The Song That Inspired Iggy Pop To Rock
via BBC Music / Youtube
For some, Rock and Roll could be the most dangerous and manipulative thing in this world. There are lots of cases in which rock became someone else’s enemy; yet, for Iggy Pop, it became his partner that opened his eyes wide to a new, alternate self.
Iggy Pop’s early work was influenced by artists like The Shangri-Las, and to this day, they continue to be an inspiration for him. However, there is a significant difference between playing some cover songs in a band and becoming so drunk that you wind up throwing beer bottles at yourself at most of your shows. And by 1974, any innocence from Iggy’s body left as if there’s no chance for a comeback.
But what started this pure, crazy, other self? Pop once answered it in an interview. “There was a guy named Link Wray,” he said. “I heard this music in the student union at a university. It was called ‘Rumble’ and it sounded baaad.”
When Pop’s eyes were opened, he saw what he wanted to do in the future and it was clear that the school where he sat with a pen and a paper was not in it.
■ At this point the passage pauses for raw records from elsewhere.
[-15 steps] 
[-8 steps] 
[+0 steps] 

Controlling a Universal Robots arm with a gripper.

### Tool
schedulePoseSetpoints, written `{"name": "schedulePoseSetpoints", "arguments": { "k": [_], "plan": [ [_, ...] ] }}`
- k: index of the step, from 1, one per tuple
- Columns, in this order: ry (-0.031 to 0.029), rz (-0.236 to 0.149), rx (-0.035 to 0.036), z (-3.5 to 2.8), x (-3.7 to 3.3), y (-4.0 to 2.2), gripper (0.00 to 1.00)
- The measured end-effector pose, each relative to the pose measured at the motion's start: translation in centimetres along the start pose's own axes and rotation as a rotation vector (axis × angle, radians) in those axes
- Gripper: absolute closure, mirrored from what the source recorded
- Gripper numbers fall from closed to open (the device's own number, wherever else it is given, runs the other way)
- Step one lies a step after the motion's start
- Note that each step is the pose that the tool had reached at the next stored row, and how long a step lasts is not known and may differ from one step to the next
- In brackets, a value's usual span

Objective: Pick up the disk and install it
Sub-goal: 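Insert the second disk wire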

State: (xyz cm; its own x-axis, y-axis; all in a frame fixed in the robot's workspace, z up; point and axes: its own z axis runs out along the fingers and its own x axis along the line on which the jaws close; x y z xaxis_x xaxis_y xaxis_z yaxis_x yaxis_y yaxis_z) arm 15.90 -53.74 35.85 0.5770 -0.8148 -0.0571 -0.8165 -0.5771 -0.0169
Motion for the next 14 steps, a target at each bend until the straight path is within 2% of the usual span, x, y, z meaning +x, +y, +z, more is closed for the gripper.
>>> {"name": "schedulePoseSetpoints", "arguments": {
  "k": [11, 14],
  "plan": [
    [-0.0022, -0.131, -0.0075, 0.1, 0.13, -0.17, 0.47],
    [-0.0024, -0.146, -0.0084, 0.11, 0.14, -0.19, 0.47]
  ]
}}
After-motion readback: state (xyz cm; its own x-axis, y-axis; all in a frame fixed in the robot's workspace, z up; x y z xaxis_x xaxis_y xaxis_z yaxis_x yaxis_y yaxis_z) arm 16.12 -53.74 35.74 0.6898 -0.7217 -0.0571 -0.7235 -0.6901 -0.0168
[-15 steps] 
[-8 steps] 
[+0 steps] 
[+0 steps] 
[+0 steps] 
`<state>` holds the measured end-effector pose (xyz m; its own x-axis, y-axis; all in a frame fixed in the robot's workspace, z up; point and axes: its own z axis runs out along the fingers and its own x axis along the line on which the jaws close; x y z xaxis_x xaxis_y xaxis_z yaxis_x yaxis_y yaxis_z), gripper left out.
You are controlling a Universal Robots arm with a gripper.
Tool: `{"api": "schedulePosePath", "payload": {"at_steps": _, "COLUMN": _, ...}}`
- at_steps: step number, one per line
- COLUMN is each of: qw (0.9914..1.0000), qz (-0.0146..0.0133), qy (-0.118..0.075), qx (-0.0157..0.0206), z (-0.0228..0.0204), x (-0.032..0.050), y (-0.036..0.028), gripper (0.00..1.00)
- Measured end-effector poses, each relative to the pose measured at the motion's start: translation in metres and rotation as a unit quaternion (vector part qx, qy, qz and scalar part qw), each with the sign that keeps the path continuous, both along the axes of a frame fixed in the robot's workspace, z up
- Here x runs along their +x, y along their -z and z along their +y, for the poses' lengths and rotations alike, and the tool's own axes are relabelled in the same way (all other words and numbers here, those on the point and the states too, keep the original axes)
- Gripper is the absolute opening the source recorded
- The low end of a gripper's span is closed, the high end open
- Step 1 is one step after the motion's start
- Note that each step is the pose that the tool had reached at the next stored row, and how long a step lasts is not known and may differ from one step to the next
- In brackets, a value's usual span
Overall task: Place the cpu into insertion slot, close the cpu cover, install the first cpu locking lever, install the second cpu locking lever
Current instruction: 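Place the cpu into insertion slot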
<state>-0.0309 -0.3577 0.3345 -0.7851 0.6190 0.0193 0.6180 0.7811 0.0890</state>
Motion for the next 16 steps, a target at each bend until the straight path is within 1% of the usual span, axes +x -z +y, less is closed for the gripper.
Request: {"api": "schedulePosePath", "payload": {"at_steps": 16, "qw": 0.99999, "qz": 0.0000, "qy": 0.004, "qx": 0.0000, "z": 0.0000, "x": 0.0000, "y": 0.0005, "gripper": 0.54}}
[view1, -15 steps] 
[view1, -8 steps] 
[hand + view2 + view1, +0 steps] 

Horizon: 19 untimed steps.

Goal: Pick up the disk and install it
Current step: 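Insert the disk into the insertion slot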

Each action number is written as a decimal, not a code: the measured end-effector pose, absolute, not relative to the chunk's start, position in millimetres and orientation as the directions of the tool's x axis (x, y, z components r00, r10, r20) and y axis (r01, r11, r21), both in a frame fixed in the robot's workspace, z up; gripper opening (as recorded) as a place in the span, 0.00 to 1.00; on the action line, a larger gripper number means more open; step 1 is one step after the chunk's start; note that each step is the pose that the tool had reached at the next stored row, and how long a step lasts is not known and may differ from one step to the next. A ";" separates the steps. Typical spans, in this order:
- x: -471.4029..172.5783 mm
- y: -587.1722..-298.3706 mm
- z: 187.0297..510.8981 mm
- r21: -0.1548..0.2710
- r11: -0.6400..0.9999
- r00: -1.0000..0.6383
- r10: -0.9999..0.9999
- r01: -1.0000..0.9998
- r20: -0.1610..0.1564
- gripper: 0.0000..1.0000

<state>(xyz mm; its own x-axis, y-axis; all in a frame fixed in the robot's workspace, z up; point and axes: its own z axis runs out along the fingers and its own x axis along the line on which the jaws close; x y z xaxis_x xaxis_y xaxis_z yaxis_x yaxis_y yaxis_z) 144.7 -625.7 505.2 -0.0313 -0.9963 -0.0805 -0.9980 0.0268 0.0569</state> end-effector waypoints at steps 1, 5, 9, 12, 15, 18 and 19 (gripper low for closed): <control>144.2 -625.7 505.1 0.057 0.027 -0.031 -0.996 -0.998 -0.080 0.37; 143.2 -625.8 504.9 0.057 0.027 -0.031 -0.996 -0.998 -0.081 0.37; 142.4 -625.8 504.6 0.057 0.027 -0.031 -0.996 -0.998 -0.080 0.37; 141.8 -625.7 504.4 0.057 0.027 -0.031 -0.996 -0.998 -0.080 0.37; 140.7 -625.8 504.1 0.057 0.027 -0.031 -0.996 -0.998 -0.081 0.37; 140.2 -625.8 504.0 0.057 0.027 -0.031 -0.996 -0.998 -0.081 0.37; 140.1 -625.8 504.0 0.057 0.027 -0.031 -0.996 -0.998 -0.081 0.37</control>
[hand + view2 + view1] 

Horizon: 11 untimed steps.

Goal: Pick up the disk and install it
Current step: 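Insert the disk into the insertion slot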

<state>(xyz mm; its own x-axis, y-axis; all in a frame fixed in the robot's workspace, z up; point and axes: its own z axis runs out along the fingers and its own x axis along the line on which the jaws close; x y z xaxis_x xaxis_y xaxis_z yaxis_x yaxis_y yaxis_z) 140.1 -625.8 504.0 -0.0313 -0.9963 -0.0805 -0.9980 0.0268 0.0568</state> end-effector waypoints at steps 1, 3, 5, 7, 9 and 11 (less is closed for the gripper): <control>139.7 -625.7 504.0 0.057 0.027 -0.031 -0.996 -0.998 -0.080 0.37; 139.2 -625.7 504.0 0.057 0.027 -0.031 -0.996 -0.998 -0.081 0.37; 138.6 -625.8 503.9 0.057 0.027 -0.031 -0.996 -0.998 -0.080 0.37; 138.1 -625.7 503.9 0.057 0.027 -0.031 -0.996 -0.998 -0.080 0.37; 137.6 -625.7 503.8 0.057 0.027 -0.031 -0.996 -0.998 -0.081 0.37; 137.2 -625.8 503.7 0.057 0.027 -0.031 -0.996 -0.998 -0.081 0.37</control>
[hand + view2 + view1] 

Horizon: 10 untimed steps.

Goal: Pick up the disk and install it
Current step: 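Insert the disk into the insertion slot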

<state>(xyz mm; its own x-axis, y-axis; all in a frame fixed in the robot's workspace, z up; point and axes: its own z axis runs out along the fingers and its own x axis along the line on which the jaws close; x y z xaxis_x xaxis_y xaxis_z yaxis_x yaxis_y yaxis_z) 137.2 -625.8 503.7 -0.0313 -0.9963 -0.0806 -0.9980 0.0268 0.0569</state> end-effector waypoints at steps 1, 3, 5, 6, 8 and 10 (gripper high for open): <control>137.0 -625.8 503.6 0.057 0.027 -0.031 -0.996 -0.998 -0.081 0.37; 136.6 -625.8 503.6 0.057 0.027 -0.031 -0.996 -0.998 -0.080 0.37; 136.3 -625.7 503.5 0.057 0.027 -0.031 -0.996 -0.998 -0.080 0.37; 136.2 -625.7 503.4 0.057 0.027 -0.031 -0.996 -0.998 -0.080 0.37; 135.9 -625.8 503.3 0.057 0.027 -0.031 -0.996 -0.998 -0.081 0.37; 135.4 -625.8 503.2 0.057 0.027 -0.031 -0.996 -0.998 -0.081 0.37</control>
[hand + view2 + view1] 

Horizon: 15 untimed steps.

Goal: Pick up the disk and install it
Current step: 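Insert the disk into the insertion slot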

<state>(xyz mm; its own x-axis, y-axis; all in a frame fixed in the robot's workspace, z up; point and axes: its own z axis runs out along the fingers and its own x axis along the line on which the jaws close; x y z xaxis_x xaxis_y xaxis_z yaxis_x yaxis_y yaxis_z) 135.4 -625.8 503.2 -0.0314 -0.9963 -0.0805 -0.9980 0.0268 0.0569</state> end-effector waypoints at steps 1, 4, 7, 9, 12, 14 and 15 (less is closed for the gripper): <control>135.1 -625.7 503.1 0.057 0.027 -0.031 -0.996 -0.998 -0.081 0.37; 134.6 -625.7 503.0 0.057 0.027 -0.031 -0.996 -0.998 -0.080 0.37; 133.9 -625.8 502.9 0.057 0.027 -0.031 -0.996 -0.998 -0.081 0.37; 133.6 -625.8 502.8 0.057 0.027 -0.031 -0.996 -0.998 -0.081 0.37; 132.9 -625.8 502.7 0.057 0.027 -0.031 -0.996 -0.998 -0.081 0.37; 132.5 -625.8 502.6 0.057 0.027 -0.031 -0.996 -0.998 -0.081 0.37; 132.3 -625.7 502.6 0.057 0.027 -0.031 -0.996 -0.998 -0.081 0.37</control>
Suppose it’s a good thing there was a campus DJ, he said. “I left school emotionally at the moment I heard [Link Wray’s] ‘Rumble.’”
“Rumble” is an instrumental track by Link Wray & His Ray Men. As a single (with “The Swag” as a B-side) released in the US on March 31, 1958, “Rumble” was the first official song to use distortion and tremolo in rock and roll.
Apart from Iggy Pop, numerous icons in the rock industry have cited “Rumble” as the song that made them pursue a music career, such as Led Zeppelin’s Jimmy Page and The Who’s Pete Townshend.